WHAT IS REQUIRED: Using the records below, write out only the lines from the line containing "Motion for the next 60" up to and including the line containing "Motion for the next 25", exactly, with no pictures.

Segment Start: EXERCISE DATA

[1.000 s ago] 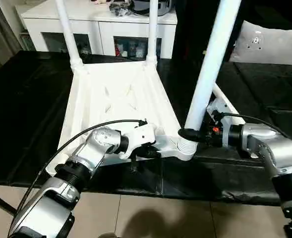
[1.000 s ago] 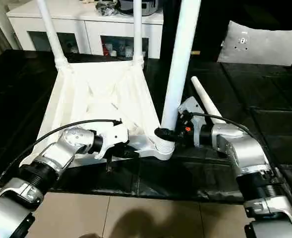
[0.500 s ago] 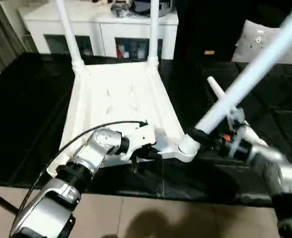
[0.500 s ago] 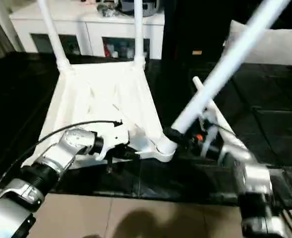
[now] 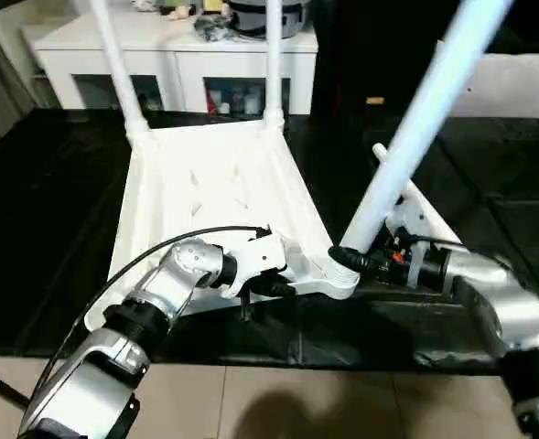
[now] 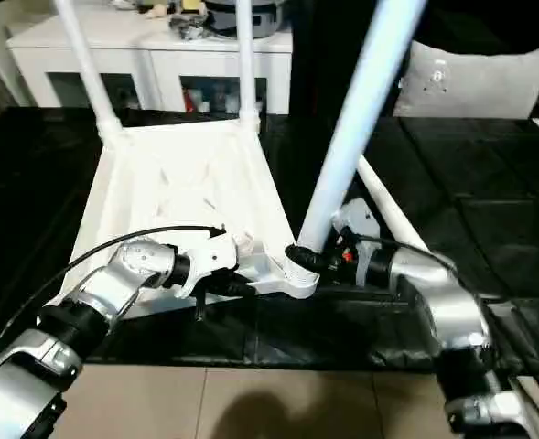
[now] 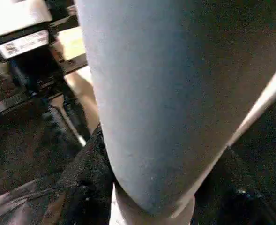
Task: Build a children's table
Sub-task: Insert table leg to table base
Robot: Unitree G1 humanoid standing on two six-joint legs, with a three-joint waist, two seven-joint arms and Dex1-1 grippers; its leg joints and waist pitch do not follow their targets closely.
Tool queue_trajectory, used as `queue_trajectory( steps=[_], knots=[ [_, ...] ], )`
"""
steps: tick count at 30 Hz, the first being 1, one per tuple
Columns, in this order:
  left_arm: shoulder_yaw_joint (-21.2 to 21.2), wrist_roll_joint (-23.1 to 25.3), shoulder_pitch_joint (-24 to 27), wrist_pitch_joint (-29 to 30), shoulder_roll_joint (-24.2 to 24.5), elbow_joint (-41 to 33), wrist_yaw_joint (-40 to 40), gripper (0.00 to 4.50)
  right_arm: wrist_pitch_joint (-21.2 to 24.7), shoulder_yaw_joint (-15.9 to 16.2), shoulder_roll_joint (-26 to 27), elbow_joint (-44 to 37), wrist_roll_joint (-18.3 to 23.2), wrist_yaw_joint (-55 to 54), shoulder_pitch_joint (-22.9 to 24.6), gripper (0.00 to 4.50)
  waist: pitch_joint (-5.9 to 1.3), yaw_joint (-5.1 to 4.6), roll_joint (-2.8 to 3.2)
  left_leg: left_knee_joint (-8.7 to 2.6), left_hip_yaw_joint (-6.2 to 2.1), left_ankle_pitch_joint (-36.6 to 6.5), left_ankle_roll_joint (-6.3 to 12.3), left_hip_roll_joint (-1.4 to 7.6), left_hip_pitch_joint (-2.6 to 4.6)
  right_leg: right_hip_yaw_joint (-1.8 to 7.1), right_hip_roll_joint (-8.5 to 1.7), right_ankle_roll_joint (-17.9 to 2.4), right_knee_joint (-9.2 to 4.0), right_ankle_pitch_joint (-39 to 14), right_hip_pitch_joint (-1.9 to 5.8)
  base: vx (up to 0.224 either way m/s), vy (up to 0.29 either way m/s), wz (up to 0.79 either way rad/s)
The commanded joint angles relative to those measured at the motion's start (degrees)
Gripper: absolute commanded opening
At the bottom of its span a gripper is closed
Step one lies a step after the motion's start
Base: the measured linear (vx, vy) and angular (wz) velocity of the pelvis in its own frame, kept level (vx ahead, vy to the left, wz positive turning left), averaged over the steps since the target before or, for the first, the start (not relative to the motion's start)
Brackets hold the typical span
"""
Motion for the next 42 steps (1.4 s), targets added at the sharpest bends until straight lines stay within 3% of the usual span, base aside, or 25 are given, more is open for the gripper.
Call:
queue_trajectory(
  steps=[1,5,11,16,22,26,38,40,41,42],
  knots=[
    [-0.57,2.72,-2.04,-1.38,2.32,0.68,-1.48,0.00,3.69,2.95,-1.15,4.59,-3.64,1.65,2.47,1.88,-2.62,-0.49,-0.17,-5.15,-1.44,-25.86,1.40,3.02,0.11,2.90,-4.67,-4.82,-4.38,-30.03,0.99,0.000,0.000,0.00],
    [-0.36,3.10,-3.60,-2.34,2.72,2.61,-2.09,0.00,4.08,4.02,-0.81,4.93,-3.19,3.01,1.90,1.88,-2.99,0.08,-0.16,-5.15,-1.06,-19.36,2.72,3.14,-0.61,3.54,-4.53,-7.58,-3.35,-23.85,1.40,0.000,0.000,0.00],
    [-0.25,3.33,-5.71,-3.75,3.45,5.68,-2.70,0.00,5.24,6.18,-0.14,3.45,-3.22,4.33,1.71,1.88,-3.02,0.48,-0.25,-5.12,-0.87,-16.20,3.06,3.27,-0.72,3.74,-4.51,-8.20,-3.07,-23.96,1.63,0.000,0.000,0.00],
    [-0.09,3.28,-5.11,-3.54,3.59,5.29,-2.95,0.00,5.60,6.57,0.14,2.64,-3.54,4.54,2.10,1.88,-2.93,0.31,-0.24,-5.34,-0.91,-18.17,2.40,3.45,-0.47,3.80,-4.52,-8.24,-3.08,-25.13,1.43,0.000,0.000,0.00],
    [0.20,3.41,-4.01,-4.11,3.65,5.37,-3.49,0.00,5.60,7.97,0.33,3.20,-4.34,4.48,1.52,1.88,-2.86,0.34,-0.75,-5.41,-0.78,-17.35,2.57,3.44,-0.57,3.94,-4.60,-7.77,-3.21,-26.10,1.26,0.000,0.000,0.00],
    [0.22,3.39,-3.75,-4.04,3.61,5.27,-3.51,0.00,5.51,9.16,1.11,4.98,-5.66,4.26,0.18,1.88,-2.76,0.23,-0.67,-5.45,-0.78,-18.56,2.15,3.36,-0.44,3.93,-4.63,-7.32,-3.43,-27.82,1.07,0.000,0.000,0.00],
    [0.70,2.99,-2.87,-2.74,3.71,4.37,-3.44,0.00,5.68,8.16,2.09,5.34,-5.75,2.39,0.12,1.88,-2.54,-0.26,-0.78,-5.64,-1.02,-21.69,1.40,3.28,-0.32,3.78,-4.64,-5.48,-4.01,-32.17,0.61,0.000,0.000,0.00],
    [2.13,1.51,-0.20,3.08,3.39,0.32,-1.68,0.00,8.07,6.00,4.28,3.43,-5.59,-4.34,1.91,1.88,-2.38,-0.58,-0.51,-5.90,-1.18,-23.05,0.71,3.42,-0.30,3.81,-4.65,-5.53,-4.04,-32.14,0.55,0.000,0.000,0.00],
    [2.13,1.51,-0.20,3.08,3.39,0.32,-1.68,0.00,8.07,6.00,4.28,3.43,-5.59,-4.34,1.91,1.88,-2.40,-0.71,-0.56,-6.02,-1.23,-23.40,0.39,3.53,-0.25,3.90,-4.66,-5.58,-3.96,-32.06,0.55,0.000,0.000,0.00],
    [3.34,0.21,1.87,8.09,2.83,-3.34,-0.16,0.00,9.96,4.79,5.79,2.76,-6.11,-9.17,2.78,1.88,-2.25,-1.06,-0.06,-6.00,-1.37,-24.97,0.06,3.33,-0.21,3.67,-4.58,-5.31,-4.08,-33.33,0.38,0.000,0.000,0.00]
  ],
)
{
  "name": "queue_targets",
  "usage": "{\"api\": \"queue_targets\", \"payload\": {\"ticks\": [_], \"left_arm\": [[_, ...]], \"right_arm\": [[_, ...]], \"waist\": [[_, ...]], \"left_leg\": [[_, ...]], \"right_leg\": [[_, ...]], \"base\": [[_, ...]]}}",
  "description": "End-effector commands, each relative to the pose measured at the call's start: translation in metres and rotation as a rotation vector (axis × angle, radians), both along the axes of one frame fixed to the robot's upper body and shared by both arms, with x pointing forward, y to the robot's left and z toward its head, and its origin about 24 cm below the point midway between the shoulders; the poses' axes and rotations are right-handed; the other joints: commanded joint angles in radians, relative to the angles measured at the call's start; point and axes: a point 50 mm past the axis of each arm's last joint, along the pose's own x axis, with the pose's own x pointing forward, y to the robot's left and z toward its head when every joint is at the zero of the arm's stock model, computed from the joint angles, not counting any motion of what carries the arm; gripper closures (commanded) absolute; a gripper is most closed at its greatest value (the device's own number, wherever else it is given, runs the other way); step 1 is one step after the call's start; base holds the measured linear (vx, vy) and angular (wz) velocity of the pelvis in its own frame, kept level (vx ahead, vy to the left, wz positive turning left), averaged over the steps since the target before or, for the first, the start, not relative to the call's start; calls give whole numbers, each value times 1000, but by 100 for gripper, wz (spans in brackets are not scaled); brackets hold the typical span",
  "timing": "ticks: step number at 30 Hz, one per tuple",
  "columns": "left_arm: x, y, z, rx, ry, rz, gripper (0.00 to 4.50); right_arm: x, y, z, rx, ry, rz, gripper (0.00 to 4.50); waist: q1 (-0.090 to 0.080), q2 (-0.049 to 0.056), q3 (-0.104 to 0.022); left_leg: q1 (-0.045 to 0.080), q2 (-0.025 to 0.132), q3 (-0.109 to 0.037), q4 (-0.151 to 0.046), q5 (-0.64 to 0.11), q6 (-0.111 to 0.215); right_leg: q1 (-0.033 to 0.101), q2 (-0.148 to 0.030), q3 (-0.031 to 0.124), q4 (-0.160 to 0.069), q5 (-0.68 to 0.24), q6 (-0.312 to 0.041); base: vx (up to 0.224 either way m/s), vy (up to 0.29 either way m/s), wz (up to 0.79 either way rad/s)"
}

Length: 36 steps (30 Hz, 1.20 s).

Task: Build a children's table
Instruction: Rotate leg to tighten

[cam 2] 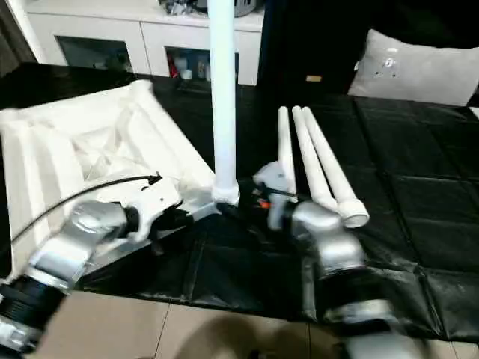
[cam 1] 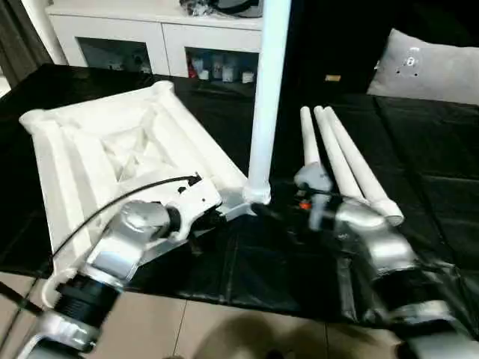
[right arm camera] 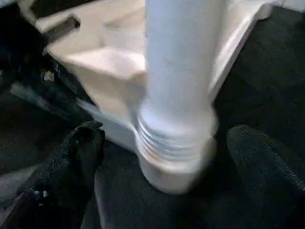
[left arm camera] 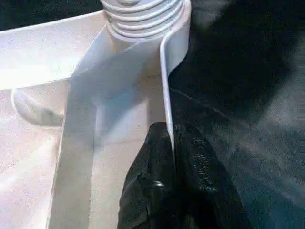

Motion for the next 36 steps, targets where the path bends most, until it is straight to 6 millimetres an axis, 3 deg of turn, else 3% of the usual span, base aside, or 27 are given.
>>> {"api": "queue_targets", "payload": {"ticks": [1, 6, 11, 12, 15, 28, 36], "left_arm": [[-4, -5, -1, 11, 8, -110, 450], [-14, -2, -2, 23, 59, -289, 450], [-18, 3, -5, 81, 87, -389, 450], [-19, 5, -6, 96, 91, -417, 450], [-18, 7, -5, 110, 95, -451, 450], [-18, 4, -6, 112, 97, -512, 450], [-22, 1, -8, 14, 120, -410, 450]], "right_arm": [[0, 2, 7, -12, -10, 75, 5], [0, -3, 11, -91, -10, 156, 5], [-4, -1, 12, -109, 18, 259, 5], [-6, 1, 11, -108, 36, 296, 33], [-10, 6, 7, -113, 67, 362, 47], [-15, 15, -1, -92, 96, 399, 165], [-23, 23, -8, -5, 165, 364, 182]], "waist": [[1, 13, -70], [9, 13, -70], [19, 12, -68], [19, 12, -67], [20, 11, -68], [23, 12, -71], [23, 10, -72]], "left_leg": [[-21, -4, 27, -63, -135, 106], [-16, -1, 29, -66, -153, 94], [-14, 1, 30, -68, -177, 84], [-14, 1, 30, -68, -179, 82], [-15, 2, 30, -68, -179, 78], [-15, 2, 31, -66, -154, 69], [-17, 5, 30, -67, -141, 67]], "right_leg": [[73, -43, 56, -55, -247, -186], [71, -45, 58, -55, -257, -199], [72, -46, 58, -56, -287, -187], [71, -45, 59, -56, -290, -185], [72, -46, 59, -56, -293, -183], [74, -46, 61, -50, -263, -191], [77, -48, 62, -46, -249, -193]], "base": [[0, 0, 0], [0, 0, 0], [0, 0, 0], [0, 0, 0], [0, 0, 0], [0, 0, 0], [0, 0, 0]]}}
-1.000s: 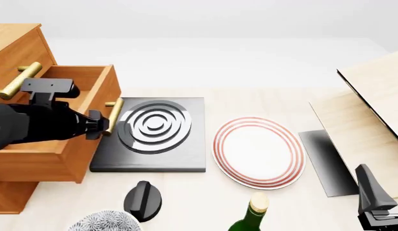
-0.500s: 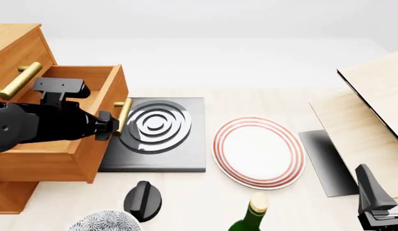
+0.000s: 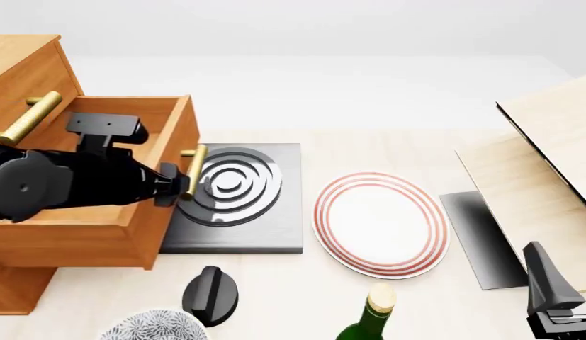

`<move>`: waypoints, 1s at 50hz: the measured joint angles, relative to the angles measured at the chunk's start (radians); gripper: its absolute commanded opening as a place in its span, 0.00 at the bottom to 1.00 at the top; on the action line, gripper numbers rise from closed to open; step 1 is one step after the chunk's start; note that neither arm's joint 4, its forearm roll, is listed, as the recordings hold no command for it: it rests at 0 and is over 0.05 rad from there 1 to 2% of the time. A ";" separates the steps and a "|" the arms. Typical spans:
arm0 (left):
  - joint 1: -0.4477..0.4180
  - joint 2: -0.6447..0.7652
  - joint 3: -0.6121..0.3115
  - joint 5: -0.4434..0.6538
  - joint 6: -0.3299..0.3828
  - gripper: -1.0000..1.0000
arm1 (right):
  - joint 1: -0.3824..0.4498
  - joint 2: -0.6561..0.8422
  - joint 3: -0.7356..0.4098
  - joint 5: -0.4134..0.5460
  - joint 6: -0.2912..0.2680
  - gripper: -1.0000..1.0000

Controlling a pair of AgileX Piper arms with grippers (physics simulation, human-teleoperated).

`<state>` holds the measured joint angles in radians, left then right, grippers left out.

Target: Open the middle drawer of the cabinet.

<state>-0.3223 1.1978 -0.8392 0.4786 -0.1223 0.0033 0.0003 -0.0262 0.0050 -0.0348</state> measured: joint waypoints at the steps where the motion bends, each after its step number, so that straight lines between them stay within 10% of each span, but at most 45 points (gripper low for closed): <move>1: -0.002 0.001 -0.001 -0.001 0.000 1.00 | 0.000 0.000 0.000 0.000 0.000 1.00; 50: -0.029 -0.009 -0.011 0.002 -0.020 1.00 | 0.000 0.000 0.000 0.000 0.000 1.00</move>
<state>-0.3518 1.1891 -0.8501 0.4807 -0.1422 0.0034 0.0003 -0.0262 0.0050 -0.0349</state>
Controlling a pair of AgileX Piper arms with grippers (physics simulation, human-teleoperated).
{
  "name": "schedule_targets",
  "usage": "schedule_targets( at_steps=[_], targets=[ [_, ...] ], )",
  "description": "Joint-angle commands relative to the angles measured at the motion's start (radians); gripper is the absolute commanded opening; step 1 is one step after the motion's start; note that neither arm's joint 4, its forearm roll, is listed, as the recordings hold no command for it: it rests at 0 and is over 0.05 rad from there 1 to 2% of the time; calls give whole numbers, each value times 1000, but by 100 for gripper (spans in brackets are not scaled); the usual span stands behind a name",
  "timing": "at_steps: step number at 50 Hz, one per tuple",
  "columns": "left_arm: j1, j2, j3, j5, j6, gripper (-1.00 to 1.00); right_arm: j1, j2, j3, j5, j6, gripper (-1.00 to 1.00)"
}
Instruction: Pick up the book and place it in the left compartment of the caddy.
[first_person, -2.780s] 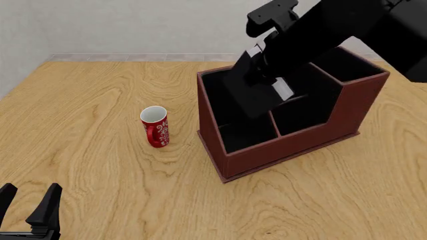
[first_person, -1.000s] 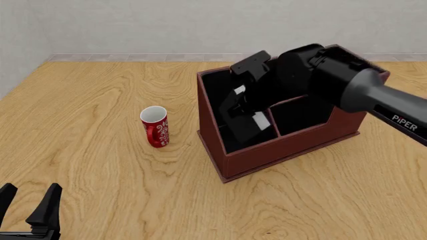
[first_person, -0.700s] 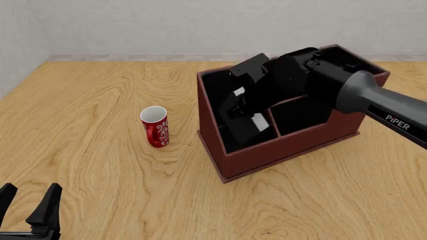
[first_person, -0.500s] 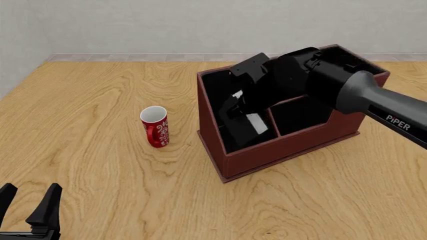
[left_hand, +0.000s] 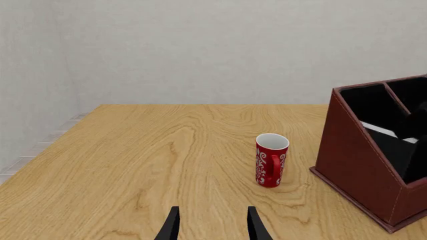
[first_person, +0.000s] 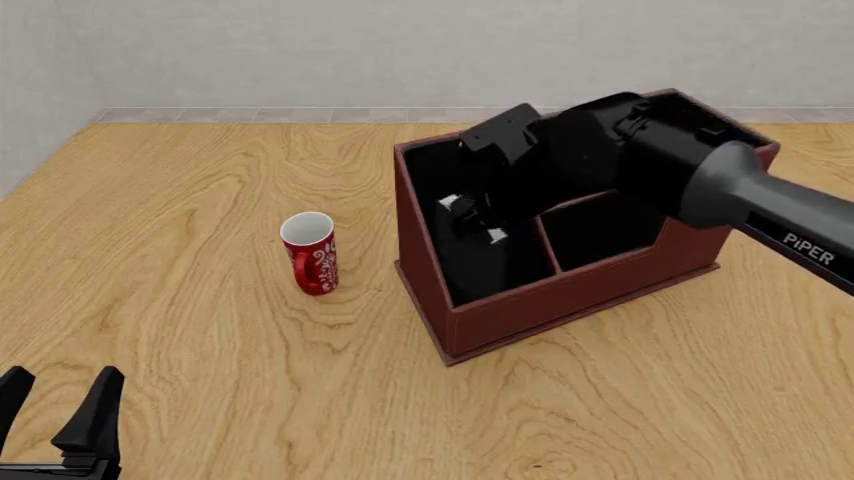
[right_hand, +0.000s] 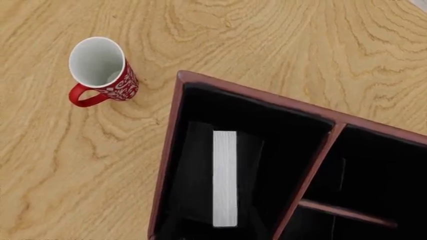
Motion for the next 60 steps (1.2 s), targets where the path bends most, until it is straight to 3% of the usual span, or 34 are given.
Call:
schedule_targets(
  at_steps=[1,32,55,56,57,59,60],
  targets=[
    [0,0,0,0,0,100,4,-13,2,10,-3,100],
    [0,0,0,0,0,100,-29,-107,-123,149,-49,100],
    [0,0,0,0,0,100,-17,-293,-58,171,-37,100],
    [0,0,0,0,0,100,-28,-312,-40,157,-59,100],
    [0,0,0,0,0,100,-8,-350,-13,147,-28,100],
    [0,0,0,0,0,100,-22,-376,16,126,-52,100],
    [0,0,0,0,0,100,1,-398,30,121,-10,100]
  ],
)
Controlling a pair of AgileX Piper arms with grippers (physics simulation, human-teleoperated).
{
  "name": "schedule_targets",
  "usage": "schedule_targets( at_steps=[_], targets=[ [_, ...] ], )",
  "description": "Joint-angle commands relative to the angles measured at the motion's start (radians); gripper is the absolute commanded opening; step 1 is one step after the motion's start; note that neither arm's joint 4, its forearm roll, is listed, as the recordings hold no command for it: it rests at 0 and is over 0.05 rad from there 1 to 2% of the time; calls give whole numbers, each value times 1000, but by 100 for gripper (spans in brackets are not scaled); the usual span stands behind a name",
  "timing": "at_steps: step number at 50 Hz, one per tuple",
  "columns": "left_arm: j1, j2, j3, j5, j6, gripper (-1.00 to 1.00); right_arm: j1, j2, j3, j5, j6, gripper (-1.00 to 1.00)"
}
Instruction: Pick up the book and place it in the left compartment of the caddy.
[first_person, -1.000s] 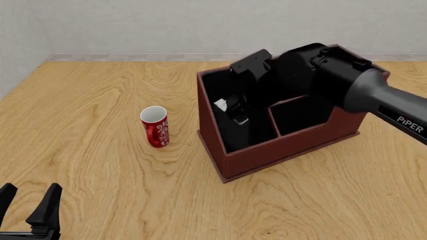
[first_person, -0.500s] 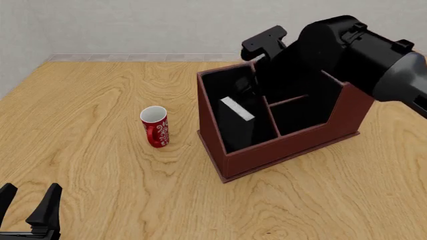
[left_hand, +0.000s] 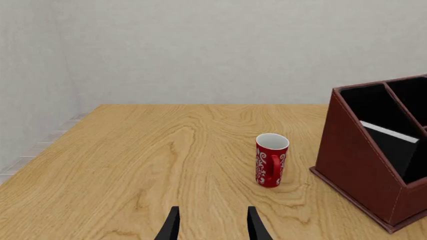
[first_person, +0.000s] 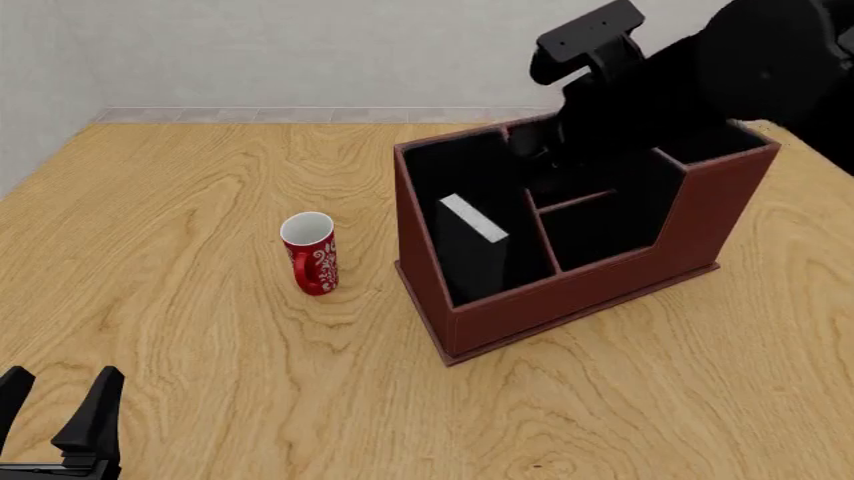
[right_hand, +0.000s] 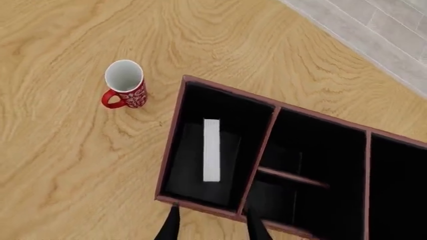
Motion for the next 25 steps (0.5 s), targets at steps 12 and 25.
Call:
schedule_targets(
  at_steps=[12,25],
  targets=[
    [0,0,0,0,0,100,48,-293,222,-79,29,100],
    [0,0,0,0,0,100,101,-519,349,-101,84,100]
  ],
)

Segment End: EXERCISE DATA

RESPONSE TO THIS TASK:
Motion for the next 60 steps (1.2 s), targets where the path bends most, until it is straight to 3% of the usual span, or 34 are given.
Call:
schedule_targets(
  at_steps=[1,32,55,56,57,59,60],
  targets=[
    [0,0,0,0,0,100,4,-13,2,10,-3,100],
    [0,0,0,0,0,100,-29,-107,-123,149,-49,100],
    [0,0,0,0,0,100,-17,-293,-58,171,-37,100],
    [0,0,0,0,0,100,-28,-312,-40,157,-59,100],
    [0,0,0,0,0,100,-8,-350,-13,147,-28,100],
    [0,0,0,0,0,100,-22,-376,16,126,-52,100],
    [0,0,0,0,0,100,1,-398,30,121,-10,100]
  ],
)
Controlling a pair of AgileX Piper arms with grippers (physics simulation, human-teleoperated).
{
  "name": "schedule_targets",
  "usage": "schedule_targets( at_steps=[_], targets=[ [_, ...] ], )",
  "description": "Joint-angle commands relative to the angles measured at the motion's start (radians); gripper is the absolute commanded opening; step 1 is one step after the motion's start; note that neither arm's joint 4, its forearm roll, is listed, as the recordings hold no command for it: it rests at 0 and is over 0.05 rad from there 1 to 2% of the time; calls give whole numbers, each value times 1000, but by 100 for gripper (spans in brackets are not scaled); the usual span stands behind a name",
  "timing": "at_steps: step number at 50 Hz, one per tuple",
  "columns": "left_arm: j1, j2, j3, j5, j6, gripper (-1.00 to 1.00); right_arm: j1, j2, j3, j5, j6, gripper (-1.00 to 1.00)"
}
Instruction: Pick up the book and place it in the left compartment of the caddy.
[first_person, -1.000s] 
[first_person, -0.500s] 
[left_hand, +0.000s] 
[first_person, +0.000s] 
[right_hand, +0.000s] 
Motion for the next 25 steps (0.5 s), targets at steps 12 and 25.

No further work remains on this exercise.